|Staring at this historcal wall really put you mind at ease while trying to sleep..|
Could not sleep last night, there's just someone on my mind all the time.. I'm not talking about a girl, but my third brother, who is no longer among us. It is his birthday today, and he would have turned 25 years old. Unfortunately I don't have the ability to congratulate him, but I know his spirit is still with me. Sometimes, late at night, I can often smell his perfume, and then I just know he is there!
|Me, Sondre, and Are|
His name was Are Kvipt, a real happy and satisfied boy who was as much into old cars as me and rest of my brothers. He was born August 8th, 1988, and was closest to my age of the brothers. We grew up together far away on a farm, miles away from civilization and friends. This brought us even closer, and we had each other to play with. We shared the same interests, and used our mind and fantasy to create cool vehicles, homemade bombs, stealing mom & dads car for a small trip, go fishing on the lake, go hunting, snowboarding you name it! That is what country boys do!
|Are at the age of 16|
He had completed his first year of high school, and worked at a water amusement park. All of us brothers moved out of the house when they turned 16, to go to high school in the nearest town, 80 miles away. This was his first summer away from home, and it would also be the last. On August 1st, he and a friend got each tattoo. They took their motorcycles to the tattoo artist in the neighbor town, he actually got tattooed the flying eye-ball by Von Dutch. And on the way, the tattoo artist's brother offered them a ride back in his car. The fact that the driver was under influence, and to much speed, they head-on collided with a car, killing my brother, his friend and the driver.

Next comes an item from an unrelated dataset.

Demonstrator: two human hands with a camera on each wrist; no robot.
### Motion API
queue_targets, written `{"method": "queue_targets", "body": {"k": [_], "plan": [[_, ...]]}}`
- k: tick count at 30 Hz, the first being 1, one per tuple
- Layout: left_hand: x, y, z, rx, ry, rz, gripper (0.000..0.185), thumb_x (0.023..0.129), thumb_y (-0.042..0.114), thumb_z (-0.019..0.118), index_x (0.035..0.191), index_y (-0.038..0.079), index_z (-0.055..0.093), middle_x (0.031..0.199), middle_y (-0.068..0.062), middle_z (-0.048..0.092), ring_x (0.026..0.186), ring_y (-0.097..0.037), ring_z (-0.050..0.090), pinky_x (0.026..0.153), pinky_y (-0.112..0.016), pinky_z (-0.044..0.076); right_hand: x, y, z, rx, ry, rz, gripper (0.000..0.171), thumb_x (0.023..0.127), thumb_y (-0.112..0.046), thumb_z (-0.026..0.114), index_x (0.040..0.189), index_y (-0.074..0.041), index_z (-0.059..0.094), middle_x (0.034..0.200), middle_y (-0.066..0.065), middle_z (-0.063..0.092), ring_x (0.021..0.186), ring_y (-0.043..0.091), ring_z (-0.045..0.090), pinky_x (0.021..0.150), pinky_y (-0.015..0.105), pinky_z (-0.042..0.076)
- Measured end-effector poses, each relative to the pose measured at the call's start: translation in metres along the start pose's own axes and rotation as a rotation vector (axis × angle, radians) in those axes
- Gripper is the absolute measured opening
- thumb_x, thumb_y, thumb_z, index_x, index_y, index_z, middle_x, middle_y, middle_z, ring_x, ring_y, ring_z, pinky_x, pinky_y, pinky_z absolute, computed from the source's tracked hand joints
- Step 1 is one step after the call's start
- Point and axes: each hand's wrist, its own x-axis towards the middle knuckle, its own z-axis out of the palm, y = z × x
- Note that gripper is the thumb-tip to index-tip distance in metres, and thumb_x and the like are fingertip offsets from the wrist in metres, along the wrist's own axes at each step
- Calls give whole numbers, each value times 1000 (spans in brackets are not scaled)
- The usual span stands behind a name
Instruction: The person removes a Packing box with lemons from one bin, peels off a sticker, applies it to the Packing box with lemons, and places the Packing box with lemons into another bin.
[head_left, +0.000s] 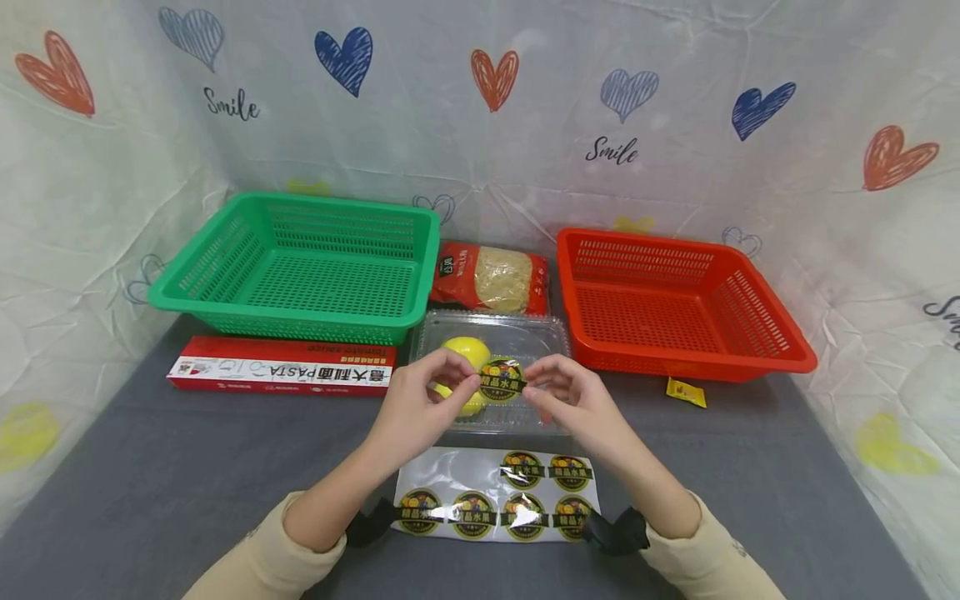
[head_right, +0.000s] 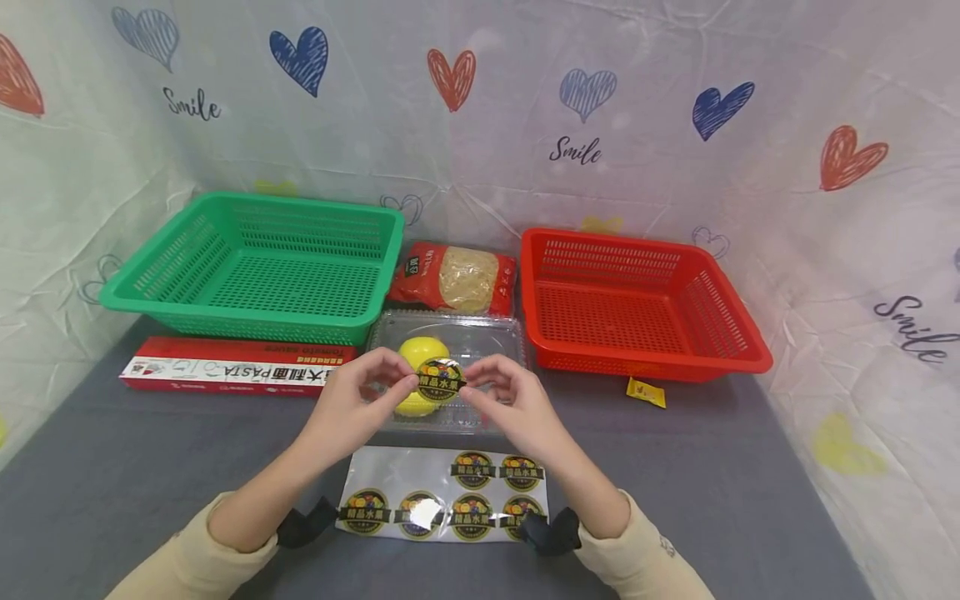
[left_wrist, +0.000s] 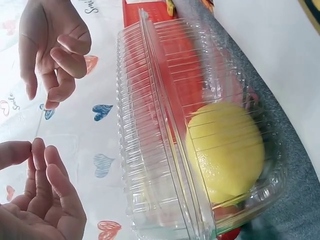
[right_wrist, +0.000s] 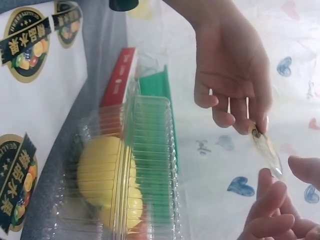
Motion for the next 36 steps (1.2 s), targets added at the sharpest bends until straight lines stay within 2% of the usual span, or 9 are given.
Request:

My Torch Is Lit For Are Kvipt
That was the hardest time of my life, and I almost remember nothing from the 2-3 years after the accident. It was just a enormous shock, and I kept telling my self that it was not true.. But I can't feel sorry for my self, loosing a brother and bestfriend is one thing, but loosing your son is 100 times worse. Poor mom and dad, it was hard for them, but they'd managed to keep it going. 8 years has gone by, and it tears my heart apart when I'm thinking about it. However, I know he is well wherever he's at, and I really miss him a lot. He's the first thing I think about when I wake up, and the last I think about when I go to sleep. I went looking for a candle to light on his birthday, but I could not find any in the ol' Barris Shop. So I figured I could lit my torch, I know he would have liked that better anyways! I can feel he is with me, maybe in another dimension, but he still takes care of me, I know it!